▶ [Task brief]:
An exact copy of the lines from the top of the data through the line with "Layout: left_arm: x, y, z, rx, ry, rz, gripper" is what you should give, with no pictures in it.

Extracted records
####

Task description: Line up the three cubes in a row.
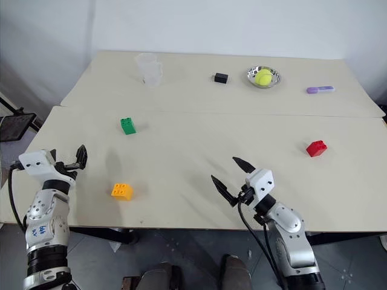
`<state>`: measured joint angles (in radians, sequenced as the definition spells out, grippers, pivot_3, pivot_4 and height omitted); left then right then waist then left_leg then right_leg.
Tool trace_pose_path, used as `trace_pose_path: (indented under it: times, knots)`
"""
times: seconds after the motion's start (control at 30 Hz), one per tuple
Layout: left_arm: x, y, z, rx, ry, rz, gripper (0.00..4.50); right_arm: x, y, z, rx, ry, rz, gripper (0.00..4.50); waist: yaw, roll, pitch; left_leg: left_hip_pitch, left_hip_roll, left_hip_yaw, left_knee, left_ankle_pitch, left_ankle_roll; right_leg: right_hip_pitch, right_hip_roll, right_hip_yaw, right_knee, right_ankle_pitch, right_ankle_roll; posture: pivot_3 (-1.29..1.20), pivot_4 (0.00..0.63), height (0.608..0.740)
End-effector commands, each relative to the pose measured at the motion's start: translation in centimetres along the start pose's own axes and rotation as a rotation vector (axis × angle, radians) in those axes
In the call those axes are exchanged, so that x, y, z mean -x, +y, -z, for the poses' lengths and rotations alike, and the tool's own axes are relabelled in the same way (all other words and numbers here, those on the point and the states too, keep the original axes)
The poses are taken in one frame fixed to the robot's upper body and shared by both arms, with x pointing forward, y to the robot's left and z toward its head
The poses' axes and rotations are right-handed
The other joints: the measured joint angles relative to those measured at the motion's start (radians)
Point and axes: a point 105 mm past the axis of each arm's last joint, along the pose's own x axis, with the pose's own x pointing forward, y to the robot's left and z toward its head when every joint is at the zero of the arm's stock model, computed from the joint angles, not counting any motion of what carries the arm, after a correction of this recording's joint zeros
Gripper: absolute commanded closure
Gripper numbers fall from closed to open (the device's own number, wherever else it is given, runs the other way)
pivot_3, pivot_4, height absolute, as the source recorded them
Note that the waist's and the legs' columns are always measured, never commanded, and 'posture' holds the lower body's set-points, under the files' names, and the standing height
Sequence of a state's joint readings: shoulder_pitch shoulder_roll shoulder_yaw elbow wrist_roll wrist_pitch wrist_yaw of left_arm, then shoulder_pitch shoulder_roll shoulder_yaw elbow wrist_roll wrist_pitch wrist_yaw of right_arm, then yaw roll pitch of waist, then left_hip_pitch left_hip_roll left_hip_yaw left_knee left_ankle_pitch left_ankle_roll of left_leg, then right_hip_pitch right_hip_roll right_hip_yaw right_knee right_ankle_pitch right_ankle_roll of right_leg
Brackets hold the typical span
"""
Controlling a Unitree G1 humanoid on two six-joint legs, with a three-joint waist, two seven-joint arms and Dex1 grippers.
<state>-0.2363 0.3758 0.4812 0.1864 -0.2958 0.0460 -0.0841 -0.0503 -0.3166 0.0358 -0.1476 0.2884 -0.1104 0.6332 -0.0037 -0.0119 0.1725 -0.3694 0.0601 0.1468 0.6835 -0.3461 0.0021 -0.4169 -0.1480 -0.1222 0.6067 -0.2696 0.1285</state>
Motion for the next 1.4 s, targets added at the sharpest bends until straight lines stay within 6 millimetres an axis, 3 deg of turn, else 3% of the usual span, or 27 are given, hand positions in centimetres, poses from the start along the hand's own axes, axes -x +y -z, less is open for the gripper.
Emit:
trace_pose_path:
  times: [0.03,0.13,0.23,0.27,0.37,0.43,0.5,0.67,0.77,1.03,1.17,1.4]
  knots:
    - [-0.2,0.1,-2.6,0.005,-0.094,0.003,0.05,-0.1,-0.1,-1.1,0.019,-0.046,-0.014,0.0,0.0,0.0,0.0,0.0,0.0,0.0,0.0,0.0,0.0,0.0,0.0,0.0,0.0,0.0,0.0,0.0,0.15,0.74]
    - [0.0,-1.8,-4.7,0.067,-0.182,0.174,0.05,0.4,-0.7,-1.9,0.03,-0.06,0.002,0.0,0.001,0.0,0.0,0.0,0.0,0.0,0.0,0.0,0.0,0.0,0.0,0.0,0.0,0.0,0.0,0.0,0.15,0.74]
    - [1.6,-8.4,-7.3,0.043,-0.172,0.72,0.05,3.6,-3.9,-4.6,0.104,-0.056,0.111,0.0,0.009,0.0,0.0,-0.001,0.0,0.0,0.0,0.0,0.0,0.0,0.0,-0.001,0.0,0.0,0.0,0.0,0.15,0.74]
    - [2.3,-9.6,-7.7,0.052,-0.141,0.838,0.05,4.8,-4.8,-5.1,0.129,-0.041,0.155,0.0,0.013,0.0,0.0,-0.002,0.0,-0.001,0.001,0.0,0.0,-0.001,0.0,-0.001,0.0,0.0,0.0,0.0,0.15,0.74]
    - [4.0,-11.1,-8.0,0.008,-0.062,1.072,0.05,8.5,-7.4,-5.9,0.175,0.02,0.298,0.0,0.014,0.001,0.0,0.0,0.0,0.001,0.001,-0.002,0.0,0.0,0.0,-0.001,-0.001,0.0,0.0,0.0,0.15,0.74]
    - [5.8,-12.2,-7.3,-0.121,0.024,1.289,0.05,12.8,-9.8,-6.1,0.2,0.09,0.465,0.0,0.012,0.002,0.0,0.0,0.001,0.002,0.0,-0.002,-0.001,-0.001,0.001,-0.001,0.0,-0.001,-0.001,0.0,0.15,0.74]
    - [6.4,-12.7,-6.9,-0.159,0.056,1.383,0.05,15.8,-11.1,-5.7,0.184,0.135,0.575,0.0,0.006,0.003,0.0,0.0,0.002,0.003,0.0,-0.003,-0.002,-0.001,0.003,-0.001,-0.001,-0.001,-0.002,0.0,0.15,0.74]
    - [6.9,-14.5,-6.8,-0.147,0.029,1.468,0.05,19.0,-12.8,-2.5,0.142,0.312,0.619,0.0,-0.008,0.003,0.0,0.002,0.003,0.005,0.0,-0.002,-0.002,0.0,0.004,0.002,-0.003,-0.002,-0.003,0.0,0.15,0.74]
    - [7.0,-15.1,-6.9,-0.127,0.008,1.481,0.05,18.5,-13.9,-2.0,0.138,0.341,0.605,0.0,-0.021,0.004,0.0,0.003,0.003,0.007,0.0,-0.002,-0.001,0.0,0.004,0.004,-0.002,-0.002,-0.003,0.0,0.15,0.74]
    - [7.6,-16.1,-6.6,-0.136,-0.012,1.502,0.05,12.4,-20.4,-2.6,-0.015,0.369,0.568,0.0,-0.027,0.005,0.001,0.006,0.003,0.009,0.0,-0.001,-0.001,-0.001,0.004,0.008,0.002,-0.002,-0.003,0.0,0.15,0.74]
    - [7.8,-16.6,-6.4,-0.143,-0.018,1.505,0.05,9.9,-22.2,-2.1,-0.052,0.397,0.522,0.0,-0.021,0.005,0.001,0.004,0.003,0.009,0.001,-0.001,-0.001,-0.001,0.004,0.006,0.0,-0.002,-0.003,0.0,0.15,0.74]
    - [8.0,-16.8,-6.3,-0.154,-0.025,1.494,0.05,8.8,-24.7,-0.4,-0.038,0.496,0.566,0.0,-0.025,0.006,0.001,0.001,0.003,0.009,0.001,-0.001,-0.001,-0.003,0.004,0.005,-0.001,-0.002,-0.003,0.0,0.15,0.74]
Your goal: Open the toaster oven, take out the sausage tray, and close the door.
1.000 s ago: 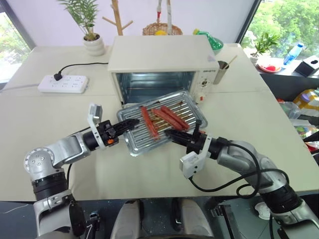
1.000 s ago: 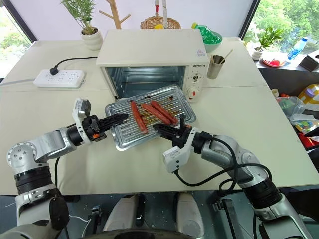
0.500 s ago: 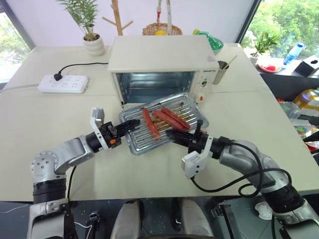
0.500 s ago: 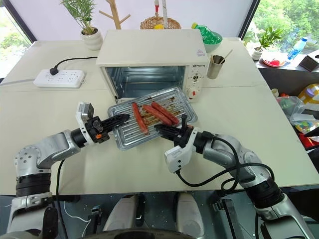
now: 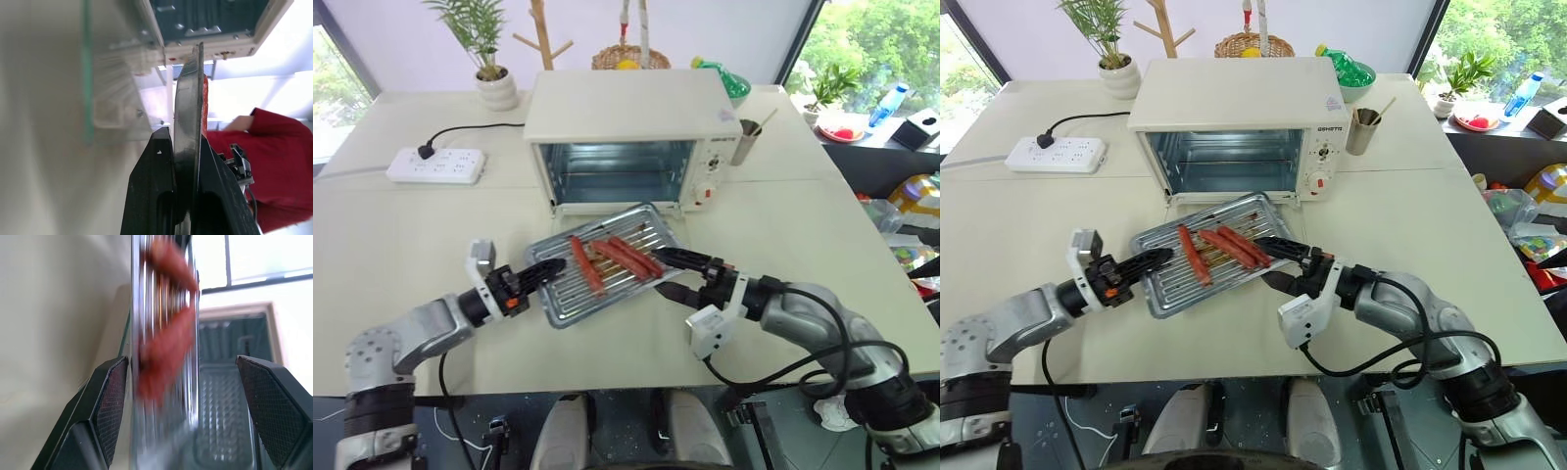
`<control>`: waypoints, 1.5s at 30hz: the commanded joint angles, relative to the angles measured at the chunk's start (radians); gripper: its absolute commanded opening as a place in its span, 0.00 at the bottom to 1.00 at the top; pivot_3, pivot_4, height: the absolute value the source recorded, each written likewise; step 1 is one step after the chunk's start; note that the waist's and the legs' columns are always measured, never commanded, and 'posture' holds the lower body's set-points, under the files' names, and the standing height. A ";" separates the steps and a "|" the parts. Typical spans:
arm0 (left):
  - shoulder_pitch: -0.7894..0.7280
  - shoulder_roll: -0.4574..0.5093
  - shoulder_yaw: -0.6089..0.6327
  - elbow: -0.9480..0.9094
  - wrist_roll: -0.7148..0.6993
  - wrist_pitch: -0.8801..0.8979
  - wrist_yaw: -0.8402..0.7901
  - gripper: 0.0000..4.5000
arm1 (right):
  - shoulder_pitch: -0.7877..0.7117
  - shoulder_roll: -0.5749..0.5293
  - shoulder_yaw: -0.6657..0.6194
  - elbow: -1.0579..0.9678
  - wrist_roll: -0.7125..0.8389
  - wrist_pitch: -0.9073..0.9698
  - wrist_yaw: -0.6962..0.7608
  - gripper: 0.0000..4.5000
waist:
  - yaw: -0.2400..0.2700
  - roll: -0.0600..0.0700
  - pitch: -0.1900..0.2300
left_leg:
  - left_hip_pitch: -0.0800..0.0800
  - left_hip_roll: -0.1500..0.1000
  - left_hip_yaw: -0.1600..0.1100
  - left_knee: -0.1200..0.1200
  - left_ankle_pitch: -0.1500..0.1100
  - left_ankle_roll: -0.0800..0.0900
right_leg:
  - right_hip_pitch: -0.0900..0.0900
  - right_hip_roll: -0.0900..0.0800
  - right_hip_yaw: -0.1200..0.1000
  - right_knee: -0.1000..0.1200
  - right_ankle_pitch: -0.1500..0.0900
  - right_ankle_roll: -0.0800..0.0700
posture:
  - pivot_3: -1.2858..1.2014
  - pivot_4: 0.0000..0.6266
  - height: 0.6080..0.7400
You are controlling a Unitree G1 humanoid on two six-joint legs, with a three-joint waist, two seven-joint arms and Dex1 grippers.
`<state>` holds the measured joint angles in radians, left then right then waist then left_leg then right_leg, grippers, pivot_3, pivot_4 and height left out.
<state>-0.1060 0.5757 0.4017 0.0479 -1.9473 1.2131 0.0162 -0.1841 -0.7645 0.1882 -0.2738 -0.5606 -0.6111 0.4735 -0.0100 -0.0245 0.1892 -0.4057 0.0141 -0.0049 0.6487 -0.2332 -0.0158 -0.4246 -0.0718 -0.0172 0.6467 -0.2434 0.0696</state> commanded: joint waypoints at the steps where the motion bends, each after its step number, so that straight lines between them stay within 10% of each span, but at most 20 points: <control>1: 0.059 0.033 0.110 -0.052 -0.025 0.008 -0.079 0.00 | 0.010 -0.028 -0.072 -0.009 0.054 -0.038 -0.032 0.79 | 0.000 0.000 0.000 | 0.000 0.000 0.000 0.000 0.000 0.000 | 0.000 0.000 0.000 0.000 0.000 0.000 | 0.52 0.24 1.00; 20: 0.553 0.004 0.523 -0.149 -0.025 -0.065 -0.272 0.00 | -0.114 -0.111 -0.061 0.631 -0.040 -0.254 -0.224 0.79 | -0.003 -0.003 -0.001 | 0.000 0.000 0.003 0.000 0.000 0.000 | 0.000 -0.006 0.002 -0.003 -0.002 -0.003 | 0.52 0.24 1.00; 28: 0.594 -0.058 0.607 -0.133 -0.025 -0.124 -0.273 0.00 | -0.207 -0.084 0.040 0.743 -0.107 -0.303 -0.271 0.04 | -0.003 -0.004 -0.002 | -0.001 -0.001 0.003 0.000 0.000 0.000 | 0.000 -0.007 0.002 -0.005 -0.002 -0.003 | 0.52 0.24 1.00; 45: 0.565 -0.102 0.619 -0.138 -0.025 -0.246 -0.189 0.00 | -0.303 0.013 0.136 0.706 -0.109 -0.300 -0.240 0.02 | -0.008 -0.021 -0.013 | 0.001 0.002 0.002 -0.001 0.000 0.000 | 0.001 -0.005 0.002 -0.006 -0.002 -0.003 | 0.52 0.24 1.00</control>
<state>0.4643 0.4596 1.0026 -0.0550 -1.9477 0.9828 -0.1737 -0.4721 -0.7642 0.3154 0.4764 -0.6987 -0.9047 0.2302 -0.0181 -0.0452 0.1766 -0.4051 0.0166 -0.0026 0.6476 -0.2335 -0.0160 -0.4237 -0.0771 -0.0156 0.6411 -0.2449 0.0665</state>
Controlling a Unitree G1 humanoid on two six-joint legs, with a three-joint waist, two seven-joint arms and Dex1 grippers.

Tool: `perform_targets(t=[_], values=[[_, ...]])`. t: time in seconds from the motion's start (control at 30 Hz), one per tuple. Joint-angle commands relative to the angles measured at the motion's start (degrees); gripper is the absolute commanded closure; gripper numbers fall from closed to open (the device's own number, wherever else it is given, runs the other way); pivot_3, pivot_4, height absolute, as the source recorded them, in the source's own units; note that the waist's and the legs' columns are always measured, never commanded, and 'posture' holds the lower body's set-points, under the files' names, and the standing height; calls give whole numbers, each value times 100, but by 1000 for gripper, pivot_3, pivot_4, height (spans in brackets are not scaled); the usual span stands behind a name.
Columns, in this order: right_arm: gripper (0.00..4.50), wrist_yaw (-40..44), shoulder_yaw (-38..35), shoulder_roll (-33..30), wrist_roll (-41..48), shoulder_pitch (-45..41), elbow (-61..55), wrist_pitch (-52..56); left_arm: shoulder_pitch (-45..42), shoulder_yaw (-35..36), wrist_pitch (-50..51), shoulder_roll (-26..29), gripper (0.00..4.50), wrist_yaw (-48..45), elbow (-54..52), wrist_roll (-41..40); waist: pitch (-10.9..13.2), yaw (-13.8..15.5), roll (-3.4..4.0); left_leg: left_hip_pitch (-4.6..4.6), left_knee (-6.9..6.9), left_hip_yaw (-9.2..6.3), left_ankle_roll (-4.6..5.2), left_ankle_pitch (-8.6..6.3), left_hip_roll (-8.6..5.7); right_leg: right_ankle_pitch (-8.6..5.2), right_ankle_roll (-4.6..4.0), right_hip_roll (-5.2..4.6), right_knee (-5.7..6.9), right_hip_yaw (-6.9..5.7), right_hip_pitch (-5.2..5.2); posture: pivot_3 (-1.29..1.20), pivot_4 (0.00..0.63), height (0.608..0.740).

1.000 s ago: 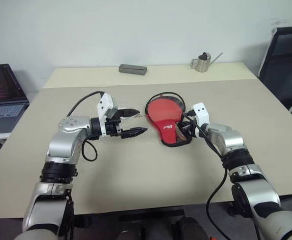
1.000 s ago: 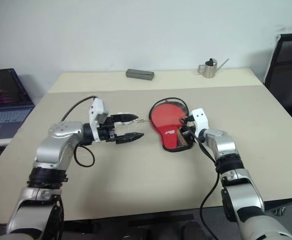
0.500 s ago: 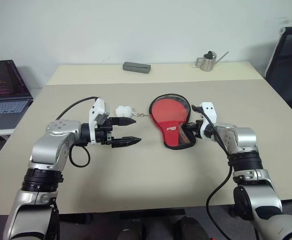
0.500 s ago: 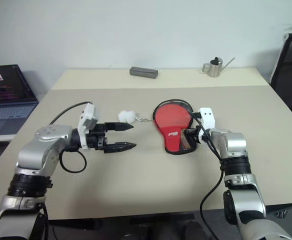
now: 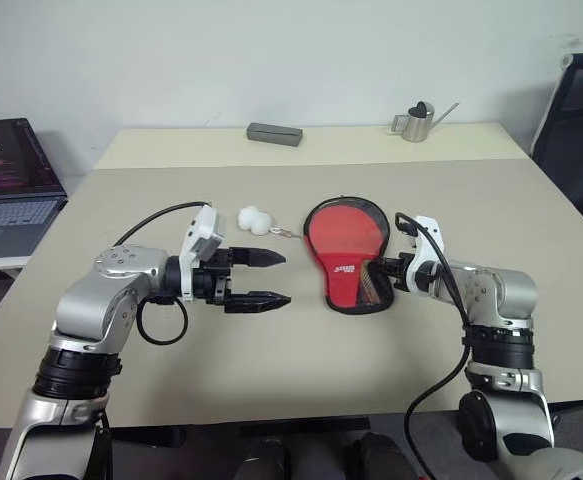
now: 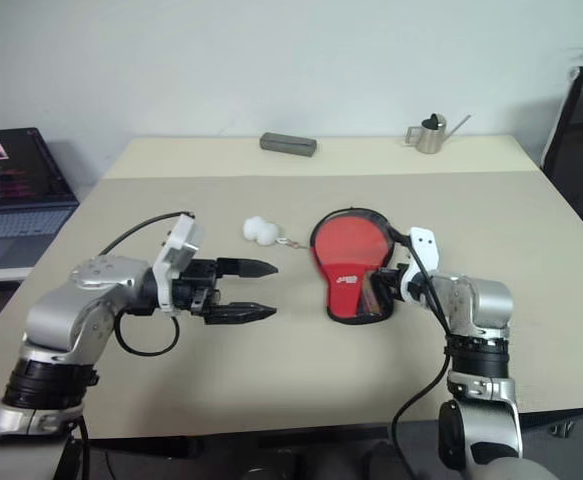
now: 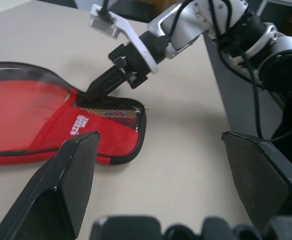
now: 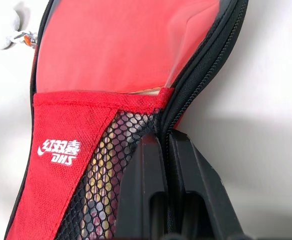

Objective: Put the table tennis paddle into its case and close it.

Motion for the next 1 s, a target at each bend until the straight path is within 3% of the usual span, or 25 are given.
perform_targets(t=[0.03, 0.47, 1.0], values=[[4492, -48, -130, -98, 118, 441, -481, 499, 149, -99, 63, 144, 231, -168, -445, -192, 0, 17, 1, 0, 0, 0, 0, 0, 1, -1, 0, 0, -1, -1, 1, 0, 150, 740], [4492, 124, -415, -550, 525, 1100, -1849, 1600, 347, -370, -232, 578, 231, -640, -742, -144, -1, 47, 3, 0, -1, -5, 2, -1, 1, -2, 2, -3, -16, -16, 18, 0, 150, 740], [4492, -510, -618, -484, 1907, 2595, -3150, 1621, 565, -457, -189, 937, 231, -1004, -1170, -380, -2, 56, 3, 2, -6, -17, 7, -4, 3, -11, 5, -5, -34, -25, 34, 0, 150, 740]])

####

▶ [Task response]:
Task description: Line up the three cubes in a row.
`<state>`: measured joint angles (in radians, sequenced as the definition spells out, grippers, pivot_3, pivot_4 and height omitted); left then right then waist then left_leg then right_leg.
Tool trace_pose_path, used as `trace_pose_path: (indented under it: times, knots)`
"""
times: seconds after the motion's start (control at 30 Hz), one per tuple
Layout: left_arm: x, y, z, rx, ry, rz, gripper (0.00..4.50); right_arm: x, y, z, rx, ry, rz, gripper (0.00..4.50); waist: yaw, roll, pitch; left_leg: left_hip_pitch, left_hip_roll, left_hip_yaw, left_knee, left_ankle_pitch, left_ankle_roll; right_leg: right_hip_pitch, right_hip_roll, right_hip_yaw, right_knee, right_ankle_pitch, right_ankle_roll; posture: pivot_3 (-1.29..1.20), pivot_4 (0.00..0.63), height (0.608..0.740)

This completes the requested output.